**Work task:** Given the listing below, output exactly the line containing "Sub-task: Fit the" and every line after it through the end.

Information supplied below:

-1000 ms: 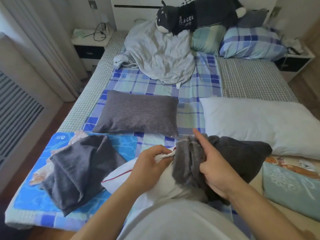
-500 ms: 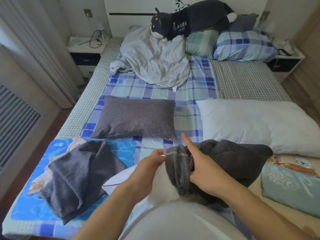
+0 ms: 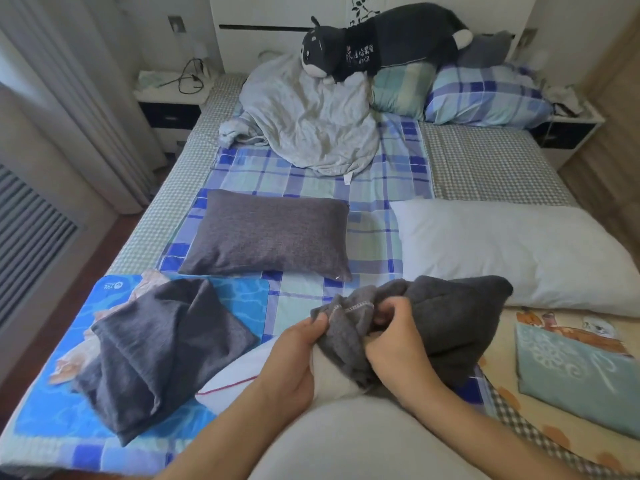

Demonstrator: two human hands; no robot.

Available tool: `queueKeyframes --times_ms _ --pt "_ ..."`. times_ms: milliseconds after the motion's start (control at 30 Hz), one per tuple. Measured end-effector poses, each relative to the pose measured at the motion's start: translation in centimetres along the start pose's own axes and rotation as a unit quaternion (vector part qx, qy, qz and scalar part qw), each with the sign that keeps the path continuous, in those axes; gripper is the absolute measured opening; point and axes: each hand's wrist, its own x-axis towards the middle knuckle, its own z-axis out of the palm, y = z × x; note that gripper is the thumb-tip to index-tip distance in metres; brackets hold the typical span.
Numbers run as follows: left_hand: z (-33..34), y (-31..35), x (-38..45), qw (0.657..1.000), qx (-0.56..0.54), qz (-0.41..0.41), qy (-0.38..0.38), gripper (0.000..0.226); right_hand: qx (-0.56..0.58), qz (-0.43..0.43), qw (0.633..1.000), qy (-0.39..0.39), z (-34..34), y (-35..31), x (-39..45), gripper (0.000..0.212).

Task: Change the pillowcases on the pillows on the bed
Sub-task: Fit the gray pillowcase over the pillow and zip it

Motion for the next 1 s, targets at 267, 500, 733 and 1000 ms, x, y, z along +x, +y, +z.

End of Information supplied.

**Solution to the problem:**
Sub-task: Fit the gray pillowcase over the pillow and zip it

Motion for the next 1 s, targets at 267, 500, 733 and 1000 ms, x, y, z along +x, +y, +z.

The exercise ends with this answer.